The East Asia Library at UW is home to one of the most extensive collections of information about Japan, Korea and China in the USA. It’s also home to one of a kind materials, each with its own story unique story of how it was made and how it ended up at the library. This series tells some of those stories.
One afternoon in the Winter of 2014, Azusa Tanaka, UW’s Japan Studies Librarian, received a call from the Map Collection department in Suzzallo library.
“We’ve been moving some old documents around and have found some maps here with what we think is Japanese writing on it. Can you come and take a look at them and help us figure out what they are?”
“Sure, I will be right over”
What the Map Collections department had stumbled were a misplaced set of Japanese maps called Gaihozu. Gaihozu are special topographical maps of former japanese territories. These maps were made from the beginning of the Meiji era right up until the end of Asia Pacific War. Each one is unique, and each one is also incredibly rare.
Most Gaihozu were drawn by Japanese surveying squads, or reproduced from topographical maps drawn by the land surveying squads of other countries. They were used primarily by the former Japanese Imperial Army and were given to soldiers for tactical purposes. Some Gaihozu, including several at UW, still feature written notations from soldiers on the maps themselves, making those at UW even rarer still. The maps are rare in the US, as well as in Japan, in part, because most of the maps were disposed of by the Japanese Army before the surrender and Occupation of Japan in 1945.
“How many of these kinds of maps do you have?”

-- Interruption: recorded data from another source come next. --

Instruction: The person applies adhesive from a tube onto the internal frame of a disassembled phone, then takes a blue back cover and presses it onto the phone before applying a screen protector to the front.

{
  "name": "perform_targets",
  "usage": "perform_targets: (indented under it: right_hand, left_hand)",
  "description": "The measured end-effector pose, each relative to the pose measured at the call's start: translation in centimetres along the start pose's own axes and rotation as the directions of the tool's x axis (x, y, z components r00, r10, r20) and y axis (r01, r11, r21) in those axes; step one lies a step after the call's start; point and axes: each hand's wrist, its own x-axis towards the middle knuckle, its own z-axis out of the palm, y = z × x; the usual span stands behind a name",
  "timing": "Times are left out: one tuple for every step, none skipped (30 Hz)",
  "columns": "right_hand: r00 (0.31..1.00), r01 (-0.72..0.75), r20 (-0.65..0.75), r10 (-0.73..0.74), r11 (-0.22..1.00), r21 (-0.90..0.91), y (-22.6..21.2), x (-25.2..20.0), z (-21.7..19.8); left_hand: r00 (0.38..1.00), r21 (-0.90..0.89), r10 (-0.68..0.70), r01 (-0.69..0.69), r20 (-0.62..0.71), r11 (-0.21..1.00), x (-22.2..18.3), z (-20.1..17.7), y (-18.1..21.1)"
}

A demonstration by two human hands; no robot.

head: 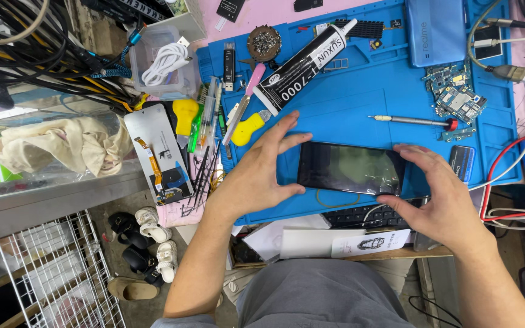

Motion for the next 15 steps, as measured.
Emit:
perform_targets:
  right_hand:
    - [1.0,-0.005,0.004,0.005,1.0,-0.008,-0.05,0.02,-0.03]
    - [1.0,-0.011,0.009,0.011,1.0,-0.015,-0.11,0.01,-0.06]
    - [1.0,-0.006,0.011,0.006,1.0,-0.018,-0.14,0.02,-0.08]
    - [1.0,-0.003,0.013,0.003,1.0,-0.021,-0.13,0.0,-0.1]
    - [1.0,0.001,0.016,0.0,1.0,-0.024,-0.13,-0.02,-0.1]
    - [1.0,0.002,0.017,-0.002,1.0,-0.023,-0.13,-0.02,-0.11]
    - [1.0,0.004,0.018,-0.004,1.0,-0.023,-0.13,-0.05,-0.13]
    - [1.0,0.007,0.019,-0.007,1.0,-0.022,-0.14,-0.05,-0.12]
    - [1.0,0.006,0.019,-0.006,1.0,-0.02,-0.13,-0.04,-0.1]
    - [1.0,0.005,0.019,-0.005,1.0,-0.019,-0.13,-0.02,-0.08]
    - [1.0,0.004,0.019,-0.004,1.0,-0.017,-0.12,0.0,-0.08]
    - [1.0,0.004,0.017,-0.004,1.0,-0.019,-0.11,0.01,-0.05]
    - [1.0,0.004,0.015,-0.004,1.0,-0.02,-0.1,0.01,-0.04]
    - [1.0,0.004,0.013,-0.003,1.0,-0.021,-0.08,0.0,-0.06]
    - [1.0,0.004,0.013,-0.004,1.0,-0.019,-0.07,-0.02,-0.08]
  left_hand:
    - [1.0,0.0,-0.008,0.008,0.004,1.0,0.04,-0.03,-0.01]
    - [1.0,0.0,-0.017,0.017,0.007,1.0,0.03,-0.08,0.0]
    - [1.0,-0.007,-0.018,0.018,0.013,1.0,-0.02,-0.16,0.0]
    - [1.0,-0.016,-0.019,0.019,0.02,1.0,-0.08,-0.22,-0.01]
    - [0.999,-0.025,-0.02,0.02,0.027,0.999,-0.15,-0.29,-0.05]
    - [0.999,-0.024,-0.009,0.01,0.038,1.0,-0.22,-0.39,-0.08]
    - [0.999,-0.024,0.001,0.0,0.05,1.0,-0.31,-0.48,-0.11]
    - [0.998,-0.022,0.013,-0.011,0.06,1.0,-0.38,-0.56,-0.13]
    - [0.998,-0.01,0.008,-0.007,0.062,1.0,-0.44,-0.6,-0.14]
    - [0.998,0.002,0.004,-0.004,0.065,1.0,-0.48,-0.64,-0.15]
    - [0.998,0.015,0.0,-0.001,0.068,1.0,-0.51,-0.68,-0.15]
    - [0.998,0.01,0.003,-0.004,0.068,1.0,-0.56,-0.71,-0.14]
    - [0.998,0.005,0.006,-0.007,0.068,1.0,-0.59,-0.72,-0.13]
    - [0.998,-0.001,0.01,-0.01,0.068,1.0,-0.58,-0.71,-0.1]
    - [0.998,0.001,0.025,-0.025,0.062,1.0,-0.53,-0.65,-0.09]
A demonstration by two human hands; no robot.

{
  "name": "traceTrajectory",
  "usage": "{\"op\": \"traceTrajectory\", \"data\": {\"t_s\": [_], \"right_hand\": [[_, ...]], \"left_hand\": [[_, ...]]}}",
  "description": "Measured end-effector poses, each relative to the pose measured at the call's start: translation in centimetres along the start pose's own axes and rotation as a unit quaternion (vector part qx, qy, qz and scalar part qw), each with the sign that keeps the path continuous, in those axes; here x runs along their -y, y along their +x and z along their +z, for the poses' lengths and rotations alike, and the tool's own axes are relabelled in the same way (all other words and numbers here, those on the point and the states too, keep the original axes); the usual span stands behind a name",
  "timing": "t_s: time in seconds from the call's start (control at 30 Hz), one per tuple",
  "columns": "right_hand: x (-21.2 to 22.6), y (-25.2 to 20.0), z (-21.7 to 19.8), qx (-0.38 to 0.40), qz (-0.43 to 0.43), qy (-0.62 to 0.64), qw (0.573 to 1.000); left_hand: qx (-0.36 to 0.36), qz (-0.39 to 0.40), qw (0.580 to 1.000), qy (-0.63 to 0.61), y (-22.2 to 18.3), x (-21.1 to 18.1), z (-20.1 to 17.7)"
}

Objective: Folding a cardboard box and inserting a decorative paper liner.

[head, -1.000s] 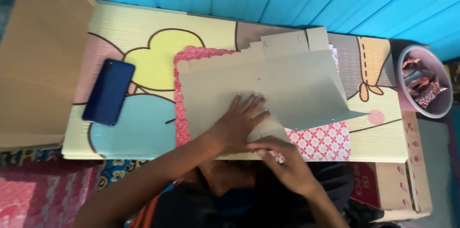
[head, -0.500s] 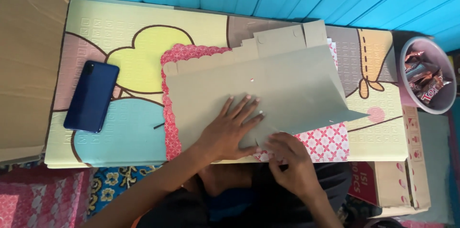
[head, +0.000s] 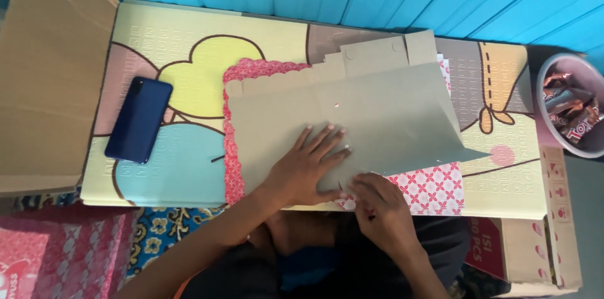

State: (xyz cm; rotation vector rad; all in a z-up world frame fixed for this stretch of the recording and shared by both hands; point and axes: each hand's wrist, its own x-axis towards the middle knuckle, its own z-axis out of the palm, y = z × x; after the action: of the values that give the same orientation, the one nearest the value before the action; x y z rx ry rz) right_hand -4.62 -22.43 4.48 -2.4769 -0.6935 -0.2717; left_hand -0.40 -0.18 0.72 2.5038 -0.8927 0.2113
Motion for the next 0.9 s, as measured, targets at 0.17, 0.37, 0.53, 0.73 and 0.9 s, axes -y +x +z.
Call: {"op": "traceTrajectory", "data": {"t_s": [0.17,0.37,0.53,0.73,0.9], "right_hand": [[0.4,-0.1,0.4,-0.017,0.015,0.000,1.000],[1.3,-0.1,0.5,-0.017,0.017,-0.024,0.999],[3.5,0.7,-0.2,0.031,0.038,-0.021,0.999],[10.2,5.0,-0.5,0.055,-0.024,0.114,0.992],[14.6,5.2,0.5,0.287,0.018,0.495,0.820]], "left_hand": [[-0.004,-0.005,1.000,-0.006,0.0,-0.2,0.0],[-0.009,-0.007,1.000,-0.002,-0.3,0.1,0.5],[-0.046,-0.026,0.996,-0.066,-0.6,0.2,0.5],[-0.129,0.009,0.990,-0.063,-1.6,1.7,5.3],[-0.088,0.039,0.994,0.044,-1.3,3.9,8.2]]}}
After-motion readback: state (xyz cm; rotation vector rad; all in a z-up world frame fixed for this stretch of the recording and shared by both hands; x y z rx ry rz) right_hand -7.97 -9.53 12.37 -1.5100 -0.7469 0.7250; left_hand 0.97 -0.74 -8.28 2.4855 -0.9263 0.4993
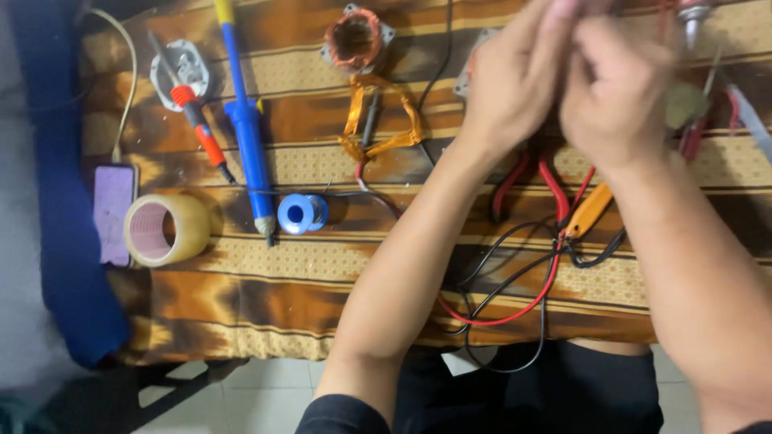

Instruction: Repairing and testing motor stators using a multimeter and hand tools on a workbench

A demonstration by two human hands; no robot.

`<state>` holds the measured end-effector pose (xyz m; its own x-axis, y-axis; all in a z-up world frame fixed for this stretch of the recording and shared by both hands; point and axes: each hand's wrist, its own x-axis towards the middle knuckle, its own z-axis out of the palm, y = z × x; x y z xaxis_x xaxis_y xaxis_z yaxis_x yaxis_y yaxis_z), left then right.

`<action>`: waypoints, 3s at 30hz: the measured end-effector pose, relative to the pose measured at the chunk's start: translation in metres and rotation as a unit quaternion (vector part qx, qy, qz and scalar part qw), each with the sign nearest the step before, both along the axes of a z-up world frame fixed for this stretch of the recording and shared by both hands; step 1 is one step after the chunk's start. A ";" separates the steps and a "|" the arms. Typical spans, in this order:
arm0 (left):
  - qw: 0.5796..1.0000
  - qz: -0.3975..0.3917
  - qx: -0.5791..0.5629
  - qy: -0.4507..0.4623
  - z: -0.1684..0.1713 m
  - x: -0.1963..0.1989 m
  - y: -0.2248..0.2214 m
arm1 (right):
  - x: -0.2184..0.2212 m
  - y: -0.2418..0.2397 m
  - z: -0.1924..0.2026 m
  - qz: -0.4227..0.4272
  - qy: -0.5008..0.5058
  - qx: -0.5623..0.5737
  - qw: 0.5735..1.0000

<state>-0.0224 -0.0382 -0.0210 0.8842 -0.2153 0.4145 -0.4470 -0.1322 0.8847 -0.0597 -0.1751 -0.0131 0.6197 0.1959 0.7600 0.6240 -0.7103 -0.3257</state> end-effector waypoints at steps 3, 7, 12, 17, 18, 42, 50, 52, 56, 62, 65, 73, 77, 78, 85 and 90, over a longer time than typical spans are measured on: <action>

“We think it could be as many as 3000”
The Gaihozu at the UW are unique. Amongst the 3000 or so different maps, most focus on areas of China. There are hundreds of maps from the Qing Dynasty covering what was at the time Shengjing, Chihli and Shandong provinces, as well as some maps that show the Yellow river basin area of China. The maps show the basin as it was after the Chinese Nationalist Army burst the levee on the river in 1938 to stop the Japanese army’s approach. These maps are rarely seen in Japan, nor are they in the Library of Congress’s collection of Gaihozu either.
UW’s collection is not just limited to Gaihozu though, it also includes Naikokuzu maps as well. Naikokuzu are maps of the Japanese mainland rather than Asia, and UW’s collection is almost complete. Interestingly each Naikokuzu in the UW collection actually consists of a set of two maps; one created by the Japanese military before the war, and one made at the order of the Occupation forces after the war.
With each set you can see the impact that continued bombing throughout the war had on the Japanese mainland. The maps of Hiroshima before the war and after it are just one example that really shows the destruction that the war brought on Japan.
“Do you have any idea how these maps ended up here? Or when they got here?”
“No, we didn’t even know they were here until today”
Since finding the maps, UW librarians have searched several times for any information that might point to how these specific Gaihozu ended up in the map collection at UW. A few aspects of the maps’ journey are evident from closer inspection of the maps themselves. Some of the maps include handwritten Japanese characters which suggest they had been used by the Japanese Imperial Army during the war itself. Some also have marks of secrecy commonly used on Japanese army documents. Many of the maps have the stamp “LC” referring to the Library of Congress. All of these markings together make it likely that the maps were confiscated from the Japanese army by the Occupation forces and then sent to the US to be catalogued afterwards. After months of research though, how these maps travelled from the Library of Congress to the UW is still a mystery.
Whilst the origins of the UW Gaihozu may remain a mystery, Gaihozu themselves are being put to use by scholars around the world. Researchers at Tohoku University are using the Gaihozu there to research into climate change, whilst those from the UW have recently been used by researchers at Tokushima University and in a recent GIS analysis tracing irrigation aqueduct development in Taiwan.
Hopefully researchers will continue to use the Gaihozu at UW, so that no one misplaces them again.